La “Ley para la reforma política”, que anunciaba un Congreso elegido plenamente por los españoles y un senado parcialmente, presentada en las Cortes franquistas y finalmente votada favorablemente por los procuradores, supuso la voladura del régimen que había gobernado durante treinta y seis años España.

Adolfo Suárez fiel a sus compromisos adquiridos previamente con la sociedad española convocó a los españoles a unas elecciones representativas para el 15 de Junio de 1977.

Una parte del senado (40) sería elegido directamente por el rey y entre ellos estaría, como reconocimiento a su gran labor humanista nuestro querido Julián.
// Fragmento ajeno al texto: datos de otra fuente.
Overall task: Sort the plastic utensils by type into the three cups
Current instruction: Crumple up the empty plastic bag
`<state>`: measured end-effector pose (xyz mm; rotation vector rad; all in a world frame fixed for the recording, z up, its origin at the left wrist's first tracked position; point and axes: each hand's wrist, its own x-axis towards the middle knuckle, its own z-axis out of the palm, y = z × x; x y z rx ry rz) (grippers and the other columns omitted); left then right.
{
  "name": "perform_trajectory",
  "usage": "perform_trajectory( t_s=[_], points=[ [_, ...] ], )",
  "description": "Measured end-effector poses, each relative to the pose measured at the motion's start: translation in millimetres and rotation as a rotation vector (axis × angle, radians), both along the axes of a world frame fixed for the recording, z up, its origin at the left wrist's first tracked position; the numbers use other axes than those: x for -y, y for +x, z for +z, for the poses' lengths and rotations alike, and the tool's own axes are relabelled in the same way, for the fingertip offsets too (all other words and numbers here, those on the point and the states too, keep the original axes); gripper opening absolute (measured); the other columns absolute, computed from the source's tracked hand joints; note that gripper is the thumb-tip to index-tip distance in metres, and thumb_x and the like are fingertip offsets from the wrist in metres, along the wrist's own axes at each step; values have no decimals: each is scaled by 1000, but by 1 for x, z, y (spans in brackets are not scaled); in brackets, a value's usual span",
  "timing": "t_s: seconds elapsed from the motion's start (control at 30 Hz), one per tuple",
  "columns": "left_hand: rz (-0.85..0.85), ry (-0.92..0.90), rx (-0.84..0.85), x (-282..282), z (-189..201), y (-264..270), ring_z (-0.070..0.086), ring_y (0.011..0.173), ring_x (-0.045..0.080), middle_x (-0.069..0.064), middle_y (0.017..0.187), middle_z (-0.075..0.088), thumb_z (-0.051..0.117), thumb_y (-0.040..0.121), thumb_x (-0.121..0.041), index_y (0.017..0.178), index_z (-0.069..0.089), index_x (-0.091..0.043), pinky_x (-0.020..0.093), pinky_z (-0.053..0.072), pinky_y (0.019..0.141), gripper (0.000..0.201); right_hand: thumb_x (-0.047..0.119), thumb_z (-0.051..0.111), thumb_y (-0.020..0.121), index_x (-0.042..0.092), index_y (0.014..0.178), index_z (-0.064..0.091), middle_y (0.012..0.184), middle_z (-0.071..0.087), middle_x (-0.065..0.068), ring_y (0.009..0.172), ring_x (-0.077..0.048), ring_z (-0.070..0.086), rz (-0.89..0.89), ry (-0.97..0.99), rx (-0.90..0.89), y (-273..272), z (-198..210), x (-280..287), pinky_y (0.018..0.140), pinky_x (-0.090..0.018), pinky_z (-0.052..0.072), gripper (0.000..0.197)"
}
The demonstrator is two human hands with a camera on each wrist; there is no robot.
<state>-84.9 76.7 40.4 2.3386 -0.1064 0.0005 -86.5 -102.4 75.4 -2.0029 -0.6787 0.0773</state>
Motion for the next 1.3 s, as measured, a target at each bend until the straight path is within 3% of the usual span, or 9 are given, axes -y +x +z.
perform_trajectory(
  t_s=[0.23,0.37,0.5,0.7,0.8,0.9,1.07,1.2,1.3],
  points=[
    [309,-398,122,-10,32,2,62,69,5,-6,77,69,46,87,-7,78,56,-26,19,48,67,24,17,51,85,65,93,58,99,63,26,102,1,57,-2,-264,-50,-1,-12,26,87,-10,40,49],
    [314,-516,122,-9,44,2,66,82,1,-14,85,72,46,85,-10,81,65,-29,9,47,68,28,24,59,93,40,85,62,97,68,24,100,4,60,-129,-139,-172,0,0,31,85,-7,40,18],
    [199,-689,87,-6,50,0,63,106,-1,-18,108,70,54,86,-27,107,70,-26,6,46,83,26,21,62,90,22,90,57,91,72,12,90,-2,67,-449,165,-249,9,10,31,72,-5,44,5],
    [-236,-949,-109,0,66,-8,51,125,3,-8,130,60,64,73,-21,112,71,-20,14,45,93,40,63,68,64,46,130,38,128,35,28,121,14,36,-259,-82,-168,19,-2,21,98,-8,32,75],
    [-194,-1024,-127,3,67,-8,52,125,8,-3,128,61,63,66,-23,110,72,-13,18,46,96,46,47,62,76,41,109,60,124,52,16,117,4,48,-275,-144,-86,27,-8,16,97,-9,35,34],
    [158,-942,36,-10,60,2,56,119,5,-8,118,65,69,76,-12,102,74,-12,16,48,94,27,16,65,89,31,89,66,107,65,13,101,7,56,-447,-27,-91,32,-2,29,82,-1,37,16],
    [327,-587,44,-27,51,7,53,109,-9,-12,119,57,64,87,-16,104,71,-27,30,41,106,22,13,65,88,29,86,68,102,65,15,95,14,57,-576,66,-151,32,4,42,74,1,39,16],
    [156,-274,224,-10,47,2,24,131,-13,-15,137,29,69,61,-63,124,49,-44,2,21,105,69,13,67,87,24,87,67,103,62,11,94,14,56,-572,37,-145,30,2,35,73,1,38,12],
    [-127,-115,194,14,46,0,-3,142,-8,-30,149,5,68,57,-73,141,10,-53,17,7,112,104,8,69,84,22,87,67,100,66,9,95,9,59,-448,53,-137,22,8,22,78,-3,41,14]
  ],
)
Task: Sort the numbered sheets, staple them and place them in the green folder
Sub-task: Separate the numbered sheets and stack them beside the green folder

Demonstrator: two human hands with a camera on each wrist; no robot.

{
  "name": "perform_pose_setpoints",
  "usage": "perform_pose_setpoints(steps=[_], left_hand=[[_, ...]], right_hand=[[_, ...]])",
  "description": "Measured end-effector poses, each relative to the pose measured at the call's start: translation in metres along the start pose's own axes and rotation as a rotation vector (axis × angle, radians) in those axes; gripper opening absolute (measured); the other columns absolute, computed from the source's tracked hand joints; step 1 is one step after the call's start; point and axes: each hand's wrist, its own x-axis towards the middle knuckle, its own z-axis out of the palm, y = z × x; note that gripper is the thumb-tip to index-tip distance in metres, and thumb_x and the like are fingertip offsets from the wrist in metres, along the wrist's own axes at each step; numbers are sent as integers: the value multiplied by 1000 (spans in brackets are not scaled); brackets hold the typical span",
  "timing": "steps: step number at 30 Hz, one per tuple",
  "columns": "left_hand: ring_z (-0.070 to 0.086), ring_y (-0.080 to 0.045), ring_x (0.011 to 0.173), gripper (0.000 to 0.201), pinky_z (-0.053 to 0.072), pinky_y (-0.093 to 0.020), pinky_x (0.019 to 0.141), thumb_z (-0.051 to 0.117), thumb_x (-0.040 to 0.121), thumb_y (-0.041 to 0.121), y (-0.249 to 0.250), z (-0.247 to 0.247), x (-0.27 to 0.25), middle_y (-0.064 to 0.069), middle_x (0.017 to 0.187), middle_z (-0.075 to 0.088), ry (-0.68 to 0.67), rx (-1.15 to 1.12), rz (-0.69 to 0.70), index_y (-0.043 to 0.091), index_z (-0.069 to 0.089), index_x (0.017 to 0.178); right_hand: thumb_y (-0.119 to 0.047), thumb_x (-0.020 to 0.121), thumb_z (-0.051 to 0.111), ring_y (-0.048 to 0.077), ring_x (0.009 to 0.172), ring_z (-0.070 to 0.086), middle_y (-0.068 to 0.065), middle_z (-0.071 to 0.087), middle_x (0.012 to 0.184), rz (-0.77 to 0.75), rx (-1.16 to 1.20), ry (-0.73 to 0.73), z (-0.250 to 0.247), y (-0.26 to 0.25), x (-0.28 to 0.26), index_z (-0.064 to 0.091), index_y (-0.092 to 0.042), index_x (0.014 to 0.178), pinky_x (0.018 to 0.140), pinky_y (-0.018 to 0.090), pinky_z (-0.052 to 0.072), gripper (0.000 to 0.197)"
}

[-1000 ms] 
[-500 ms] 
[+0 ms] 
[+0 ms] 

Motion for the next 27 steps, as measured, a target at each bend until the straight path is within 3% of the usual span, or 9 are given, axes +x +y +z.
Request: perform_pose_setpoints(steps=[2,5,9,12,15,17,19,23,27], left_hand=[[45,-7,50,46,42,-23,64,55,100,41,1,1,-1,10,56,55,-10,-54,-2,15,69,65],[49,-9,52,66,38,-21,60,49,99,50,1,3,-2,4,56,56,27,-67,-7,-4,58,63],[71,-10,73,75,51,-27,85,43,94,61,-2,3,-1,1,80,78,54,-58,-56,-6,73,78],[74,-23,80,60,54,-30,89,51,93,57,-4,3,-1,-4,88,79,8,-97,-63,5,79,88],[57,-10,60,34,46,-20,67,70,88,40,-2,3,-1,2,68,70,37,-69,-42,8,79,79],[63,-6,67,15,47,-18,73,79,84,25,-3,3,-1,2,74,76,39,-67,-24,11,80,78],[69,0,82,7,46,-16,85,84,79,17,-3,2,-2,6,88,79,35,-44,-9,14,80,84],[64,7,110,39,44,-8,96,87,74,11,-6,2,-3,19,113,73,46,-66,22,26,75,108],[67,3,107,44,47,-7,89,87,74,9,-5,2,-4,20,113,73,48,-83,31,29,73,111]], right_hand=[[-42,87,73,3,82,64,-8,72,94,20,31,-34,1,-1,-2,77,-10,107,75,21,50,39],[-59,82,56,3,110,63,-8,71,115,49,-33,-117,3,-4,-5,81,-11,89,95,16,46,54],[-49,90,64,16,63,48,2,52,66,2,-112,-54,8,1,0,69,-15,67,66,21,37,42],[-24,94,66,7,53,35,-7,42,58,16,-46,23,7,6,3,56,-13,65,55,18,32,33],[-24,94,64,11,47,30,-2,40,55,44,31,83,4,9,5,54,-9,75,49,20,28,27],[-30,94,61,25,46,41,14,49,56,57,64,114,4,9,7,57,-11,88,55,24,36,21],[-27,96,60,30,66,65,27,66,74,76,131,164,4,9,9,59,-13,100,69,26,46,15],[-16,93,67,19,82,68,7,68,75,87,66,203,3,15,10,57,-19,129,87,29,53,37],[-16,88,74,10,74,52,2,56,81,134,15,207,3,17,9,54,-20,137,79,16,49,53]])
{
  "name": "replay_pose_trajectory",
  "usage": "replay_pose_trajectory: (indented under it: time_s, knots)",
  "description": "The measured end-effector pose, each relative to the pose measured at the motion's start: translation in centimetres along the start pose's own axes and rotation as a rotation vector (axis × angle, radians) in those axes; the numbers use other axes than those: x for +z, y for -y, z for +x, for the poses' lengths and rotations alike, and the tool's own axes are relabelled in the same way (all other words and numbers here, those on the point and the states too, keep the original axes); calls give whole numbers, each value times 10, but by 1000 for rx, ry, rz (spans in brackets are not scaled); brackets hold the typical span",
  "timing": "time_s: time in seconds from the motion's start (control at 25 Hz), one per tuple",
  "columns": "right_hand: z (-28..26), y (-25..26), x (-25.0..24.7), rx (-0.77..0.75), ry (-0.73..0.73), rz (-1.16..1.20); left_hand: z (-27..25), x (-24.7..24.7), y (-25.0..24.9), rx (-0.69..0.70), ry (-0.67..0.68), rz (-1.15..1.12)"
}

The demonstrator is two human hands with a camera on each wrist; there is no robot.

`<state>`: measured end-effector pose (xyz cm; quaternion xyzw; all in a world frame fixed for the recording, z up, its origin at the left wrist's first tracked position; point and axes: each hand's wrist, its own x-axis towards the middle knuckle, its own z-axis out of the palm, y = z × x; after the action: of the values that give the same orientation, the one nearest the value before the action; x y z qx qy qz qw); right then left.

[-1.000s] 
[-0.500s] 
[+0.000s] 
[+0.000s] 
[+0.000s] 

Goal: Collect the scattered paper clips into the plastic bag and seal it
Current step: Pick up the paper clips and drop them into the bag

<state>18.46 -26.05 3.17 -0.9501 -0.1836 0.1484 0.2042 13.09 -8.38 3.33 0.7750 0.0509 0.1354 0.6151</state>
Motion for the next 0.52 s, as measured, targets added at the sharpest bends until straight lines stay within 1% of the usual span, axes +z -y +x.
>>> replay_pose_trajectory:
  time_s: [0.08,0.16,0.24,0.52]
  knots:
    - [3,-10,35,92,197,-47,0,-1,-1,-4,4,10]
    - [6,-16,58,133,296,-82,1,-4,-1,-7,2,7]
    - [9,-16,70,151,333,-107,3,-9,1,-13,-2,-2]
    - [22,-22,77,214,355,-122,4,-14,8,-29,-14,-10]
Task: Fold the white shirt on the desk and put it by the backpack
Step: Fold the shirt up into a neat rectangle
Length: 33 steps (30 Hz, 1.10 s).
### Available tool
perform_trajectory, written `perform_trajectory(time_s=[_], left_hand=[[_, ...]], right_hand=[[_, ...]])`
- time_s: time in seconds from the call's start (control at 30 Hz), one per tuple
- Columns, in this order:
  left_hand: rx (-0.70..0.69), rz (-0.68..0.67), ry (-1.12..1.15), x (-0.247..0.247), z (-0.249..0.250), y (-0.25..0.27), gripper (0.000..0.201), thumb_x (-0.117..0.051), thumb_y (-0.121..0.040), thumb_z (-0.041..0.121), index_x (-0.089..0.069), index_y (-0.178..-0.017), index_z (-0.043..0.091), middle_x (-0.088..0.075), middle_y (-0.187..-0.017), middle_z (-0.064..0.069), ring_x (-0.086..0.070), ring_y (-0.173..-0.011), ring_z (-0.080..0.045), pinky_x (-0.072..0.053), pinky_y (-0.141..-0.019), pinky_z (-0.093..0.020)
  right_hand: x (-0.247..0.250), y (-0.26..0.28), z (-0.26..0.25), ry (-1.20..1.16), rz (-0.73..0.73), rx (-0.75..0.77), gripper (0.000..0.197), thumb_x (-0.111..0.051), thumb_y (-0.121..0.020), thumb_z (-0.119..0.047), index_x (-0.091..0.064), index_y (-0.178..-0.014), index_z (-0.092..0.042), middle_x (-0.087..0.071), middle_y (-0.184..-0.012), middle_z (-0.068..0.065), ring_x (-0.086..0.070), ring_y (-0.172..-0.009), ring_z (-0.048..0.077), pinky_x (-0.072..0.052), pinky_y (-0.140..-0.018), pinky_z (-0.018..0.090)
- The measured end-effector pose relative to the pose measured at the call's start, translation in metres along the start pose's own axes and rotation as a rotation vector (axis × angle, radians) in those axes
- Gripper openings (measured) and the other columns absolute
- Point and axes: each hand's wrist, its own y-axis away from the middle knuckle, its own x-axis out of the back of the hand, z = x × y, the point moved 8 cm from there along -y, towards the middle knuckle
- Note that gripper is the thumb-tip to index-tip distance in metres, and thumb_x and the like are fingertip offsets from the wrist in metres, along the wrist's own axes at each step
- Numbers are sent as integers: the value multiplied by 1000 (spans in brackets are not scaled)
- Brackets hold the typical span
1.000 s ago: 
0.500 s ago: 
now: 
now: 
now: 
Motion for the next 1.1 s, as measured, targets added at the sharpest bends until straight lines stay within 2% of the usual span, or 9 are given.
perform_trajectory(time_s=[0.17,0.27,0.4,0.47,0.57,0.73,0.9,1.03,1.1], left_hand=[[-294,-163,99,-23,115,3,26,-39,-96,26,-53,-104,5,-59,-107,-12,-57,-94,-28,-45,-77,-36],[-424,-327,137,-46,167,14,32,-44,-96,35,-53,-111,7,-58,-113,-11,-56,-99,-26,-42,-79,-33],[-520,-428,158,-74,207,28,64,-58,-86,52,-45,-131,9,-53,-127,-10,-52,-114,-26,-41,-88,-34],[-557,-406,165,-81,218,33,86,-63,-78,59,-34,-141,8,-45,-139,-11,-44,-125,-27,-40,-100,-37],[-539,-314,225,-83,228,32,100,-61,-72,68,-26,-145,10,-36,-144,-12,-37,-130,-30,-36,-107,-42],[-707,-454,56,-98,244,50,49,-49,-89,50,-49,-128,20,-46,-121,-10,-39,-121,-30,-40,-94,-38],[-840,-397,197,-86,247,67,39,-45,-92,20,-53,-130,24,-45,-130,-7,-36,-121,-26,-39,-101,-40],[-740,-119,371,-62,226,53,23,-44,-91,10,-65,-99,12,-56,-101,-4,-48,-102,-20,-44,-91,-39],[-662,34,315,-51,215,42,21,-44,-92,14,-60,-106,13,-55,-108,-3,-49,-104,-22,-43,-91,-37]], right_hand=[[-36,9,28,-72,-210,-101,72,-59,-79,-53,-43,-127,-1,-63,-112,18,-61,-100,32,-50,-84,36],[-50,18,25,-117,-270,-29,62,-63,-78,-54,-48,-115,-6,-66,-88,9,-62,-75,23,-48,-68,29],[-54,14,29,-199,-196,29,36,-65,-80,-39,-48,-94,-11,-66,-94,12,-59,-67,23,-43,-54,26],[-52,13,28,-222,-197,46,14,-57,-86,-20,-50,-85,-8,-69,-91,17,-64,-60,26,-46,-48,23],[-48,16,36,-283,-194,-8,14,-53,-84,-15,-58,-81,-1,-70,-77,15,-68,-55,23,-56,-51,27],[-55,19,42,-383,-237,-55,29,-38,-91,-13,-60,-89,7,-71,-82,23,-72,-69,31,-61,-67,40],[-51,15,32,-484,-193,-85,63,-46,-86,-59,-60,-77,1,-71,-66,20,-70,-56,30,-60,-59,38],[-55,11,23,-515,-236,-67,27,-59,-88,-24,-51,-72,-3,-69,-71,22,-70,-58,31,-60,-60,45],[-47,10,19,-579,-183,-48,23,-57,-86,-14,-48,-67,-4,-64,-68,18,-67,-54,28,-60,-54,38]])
¿Cómo valora Julián este periodo?

Lógicamente de forma muy positiva. Julián es protagonista del proceso constituyente y en numerosos artículos siempre ha valorado el papel de la corona y de Adolfo Suárez, como ejes de transformación de las estructuras políticas españolas.

Realza en sus escritos en papel protagonista de Adolfo Suárez y del periodo previo de liberalización que supuso su primer gobierno, que posibilitó la generación de una opinión pública libre.

Por otra parte subrayó en sus escritos la conjunción de legitimidades que absorbe la corona española. Legitimidad en principio heredada de Franco pero insuficiente ante la opinión pública española. D, Juan Carlos según Julián asumió la legitimidad legal al ser refrendado por el pueblo español y la histórica o dinástica al renunciar a la misma su padre D. Juan de Borbón.